> [Exercise details] Once you find the line containing "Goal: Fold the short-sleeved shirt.", set down exactly that line and every one after it through the end of the listing below, with both ends included and any pictures omitted.

> [Supplied information]
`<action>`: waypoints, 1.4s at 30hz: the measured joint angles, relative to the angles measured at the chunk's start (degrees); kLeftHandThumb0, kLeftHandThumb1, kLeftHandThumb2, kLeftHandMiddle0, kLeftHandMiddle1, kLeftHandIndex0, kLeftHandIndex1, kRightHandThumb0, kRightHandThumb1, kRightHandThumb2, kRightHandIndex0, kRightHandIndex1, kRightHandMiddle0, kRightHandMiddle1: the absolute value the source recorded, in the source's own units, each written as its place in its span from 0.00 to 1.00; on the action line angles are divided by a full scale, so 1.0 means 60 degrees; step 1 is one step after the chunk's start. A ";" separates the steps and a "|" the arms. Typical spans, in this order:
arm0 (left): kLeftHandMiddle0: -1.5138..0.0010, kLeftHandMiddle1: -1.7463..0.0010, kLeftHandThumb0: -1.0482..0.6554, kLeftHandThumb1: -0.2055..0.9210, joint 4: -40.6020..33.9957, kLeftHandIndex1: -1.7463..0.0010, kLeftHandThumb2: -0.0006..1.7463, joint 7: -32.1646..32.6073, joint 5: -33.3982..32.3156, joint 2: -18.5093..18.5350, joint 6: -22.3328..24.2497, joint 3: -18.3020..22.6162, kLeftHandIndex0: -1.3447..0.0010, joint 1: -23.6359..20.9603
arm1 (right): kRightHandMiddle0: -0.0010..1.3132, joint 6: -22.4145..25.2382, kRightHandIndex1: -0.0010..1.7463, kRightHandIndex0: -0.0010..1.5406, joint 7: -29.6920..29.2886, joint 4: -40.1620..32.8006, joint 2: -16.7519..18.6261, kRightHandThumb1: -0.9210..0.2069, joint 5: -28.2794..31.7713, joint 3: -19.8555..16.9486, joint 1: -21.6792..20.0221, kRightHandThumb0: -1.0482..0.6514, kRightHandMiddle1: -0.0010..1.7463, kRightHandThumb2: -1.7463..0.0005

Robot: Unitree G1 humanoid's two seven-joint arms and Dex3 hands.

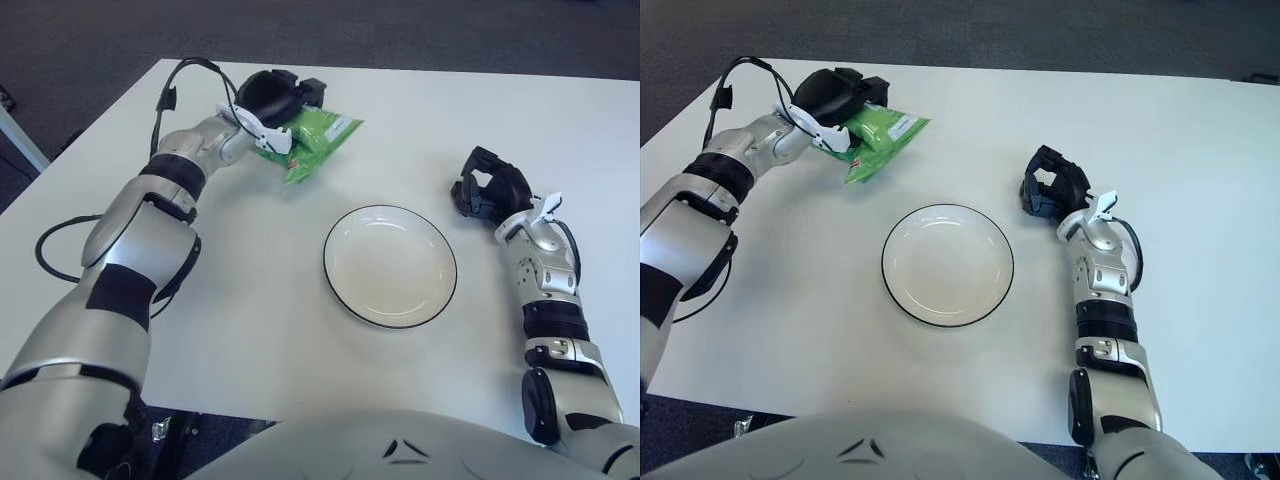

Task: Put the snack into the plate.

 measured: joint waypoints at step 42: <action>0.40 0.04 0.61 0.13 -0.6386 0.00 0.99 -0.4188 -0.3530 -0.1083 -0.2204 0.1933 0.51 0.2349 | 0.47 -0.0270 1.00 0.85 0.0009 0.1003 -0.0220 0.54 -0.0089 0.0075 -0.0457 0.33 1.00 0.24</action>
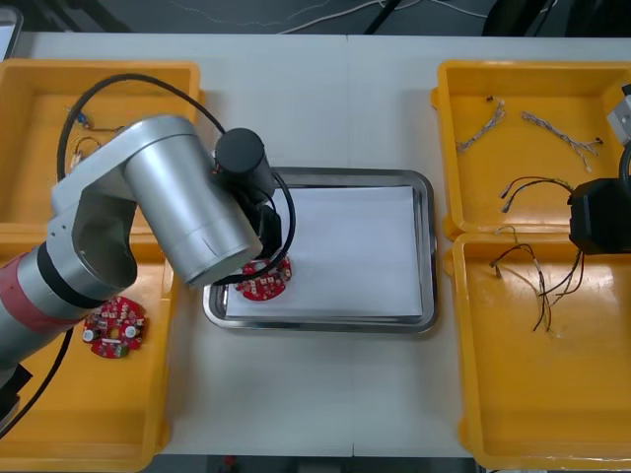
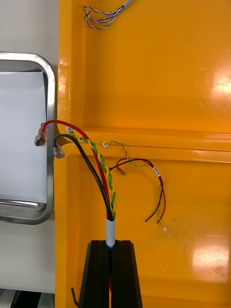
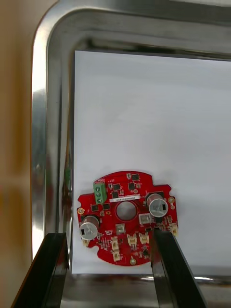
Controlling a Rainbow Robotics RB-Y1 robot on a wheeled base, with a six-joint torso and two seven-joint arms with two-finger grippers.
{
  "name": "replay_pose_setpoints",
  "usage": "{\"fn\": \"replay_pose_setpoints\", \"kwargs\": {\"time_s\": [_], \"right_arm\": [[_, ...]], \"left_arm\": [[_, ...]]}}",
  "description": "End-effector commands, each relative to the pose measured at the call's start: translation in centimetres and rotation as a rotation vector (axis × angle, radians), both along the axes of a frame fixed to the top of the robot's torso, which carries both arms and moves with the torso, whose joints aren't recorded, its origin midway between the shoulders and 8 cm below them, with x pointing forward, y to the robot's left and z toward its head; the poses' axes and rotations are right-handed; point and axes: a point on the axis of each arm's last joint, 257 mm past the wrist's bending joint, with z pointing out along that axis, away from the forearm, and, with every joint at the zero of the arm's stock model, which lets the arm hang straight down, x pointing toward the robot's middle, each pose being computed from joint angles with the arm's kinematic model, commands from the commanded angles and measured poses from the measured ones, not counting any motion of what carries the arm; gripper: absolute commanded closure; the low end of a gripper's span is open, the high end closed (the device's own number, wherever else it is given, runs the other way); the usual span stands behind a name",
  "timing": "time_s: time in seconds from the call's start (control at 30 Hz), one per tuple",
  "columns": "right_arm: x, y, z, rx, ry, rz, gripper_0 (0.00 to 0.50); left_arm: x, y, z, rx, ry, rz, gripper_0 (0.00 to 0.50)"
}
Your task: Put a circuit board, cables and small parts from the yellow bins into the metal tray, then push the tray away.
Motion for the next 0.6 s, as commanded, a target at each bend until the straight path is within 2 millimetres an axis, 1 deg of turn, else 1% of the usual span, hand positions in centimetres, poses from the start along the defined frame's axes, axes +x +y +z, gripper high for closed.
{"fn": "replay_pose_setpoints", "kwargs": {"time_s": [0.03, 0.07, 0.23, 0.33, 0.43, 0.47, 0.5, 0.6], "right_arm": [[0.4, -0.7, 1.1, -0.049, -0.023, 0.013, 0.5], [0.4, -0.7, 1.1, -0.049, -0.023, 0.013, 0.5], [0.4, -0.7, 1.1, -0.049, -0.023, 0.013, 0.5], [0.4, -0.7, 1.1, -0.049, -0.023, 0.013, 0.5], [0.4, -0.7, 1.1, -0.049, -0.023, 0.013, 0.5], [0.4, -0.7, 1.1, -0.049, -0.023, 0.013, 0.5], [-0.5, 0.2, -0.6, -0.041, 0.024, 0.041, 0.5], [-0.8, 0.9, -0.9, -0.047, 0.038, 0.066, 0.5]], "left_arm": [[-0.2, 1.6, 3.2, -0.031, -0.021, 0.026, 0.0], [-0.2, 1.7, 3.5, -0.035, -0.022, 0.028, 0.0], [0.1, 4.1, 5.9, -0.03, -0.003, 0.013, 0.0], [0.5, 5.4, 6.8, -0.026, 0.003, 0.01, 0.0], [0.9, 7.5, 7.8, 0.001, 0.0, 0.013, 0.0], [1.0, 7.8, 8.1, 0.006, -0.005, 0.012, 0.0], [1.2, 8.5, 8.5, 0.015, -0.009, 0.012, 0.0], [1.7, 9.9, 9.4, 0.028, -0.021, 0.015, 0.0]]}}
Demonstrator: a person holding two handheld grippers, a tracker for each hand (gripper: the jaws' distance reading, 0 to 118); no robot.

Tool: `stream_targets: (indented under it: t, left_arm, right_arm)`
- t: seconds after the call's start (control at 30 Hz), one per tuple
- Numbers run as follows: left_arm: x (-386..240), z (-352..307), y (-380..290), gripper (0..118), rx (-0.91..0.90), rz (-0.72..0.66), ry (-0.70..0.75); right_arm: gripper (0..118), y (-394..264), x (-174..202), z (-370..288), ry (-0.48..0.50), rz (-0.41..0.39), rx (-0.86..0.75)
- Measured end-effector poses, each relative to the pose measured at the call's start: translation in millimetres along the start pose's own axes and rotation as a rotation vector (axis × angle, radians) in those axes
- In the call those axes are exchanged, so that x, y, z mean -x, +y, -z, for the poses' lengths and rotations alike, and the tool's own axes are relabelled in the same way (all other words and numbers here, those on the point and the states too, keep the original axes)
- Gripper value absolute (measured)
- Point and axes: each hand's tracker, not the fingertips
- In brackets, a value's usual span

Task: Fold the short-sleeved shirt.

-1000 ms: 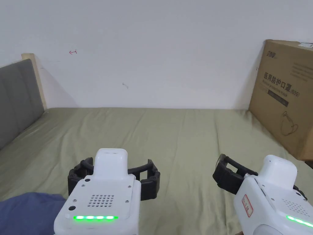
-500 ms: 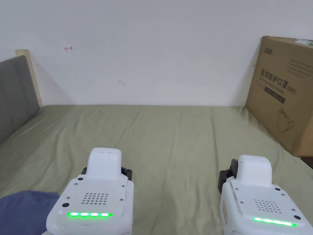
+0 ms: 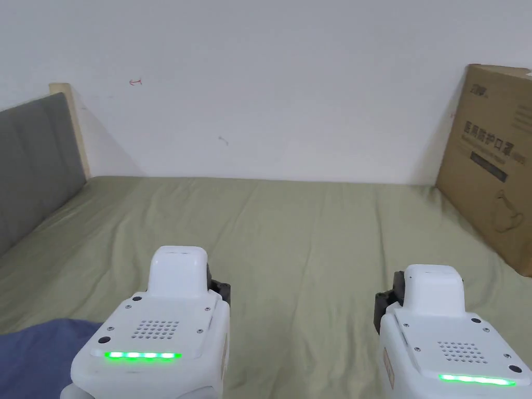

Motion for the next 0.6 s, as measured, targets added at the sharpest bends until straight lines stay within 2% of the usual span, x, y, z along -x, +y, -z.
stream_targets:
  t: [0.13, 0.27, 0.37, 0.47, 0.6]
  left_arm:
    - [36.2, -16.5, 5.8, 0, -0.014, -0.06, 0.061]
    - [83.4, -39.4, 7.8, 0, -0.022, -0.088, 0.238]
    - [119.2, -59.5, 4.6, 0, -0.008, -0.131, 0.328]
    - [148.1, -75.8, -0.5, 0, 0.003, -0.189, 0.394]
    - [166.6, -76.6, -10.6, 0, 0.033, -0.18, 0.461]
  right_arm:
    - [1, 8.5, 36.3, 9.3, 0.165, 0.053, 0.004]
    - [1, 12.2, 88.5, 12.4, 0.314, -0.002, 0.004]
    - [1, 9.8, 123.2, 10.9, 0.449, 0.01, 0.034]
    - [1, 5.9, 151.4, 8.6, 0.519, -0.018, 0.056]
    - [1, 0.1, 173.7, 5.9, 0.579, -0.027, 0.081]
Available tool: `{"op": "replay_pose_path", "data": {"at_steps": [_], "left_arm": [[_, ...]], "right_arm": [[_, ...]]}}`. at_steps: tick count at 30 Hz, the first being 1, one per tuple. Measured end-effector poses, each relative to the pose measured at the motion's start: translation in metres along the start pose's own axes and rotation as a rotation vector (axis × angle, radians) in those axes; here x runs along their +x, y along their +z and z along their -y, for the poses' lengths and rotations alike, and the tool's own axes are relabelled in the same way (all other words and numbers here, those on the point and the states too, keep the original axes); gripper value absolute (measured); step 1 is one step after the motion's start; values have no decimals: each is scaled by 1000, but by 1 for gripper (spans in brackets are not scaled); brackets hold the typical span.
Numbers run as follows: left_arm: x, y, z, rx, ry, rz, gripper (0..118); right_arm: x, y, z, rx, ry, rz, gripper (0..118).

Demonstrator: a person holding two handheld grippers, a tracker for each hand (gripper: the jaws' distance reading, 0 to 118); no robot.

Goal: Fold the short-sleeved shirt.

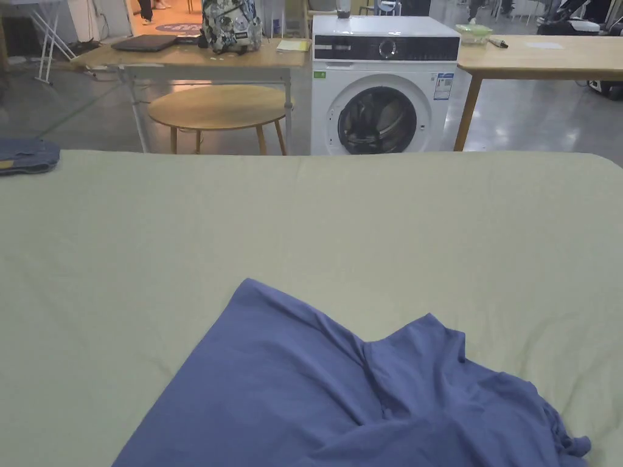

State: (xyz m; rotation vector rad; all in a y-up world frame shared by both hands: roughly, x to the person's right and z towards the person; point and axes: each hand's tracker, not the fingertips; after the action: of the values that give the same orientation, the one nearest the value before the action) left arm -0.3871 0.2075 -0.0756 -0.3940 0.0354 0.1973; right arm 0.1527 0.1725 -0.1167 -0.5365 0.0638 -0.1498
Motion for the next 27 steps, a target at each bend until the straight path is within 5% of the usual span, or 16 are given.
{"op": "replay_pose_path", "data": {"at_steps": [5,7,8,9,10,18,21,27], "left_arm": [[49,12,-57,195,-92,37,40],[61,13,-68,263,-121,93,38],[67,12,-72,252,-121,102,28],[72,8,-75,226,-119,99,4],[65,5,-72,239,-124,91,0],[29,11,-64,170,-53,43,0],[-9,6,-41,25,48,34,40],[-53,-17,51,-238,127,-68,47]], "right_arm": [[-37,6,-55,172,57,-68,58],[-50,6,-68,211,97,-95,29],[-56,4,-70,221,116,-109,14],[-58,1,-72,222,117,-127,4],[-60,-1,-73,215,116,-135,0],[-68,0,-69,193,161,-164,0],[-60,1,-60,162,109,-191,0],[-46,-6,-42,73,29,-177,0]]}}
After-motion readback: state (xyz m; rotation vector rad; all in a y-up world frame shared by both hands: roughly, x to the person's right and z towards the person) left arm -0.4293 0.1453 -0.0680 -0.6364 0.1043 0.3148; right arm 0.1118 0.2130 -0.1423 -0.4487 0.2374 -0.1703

> [Exercise response]
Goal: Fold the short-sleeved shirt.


State: (xyz m; rotation vector rad; all in a y-up world frame shared by both hands: roughly, x to the person's right and z towards the person; point and axes: each hand's tracker, not the fingertips; after the action: of the values that give the same orientation, the one nearest the value before the action) left arm -0.3871 0.2075 -0.0756 -0.3940 0.0354 0.1973; right arm 0.1527 0.1725 -0.1167 -0.5365 0.0638 -0.1498
Motion for the next 27 steps, a target at each bend until the straight path is within 5% of the usual span, or 16 are given.
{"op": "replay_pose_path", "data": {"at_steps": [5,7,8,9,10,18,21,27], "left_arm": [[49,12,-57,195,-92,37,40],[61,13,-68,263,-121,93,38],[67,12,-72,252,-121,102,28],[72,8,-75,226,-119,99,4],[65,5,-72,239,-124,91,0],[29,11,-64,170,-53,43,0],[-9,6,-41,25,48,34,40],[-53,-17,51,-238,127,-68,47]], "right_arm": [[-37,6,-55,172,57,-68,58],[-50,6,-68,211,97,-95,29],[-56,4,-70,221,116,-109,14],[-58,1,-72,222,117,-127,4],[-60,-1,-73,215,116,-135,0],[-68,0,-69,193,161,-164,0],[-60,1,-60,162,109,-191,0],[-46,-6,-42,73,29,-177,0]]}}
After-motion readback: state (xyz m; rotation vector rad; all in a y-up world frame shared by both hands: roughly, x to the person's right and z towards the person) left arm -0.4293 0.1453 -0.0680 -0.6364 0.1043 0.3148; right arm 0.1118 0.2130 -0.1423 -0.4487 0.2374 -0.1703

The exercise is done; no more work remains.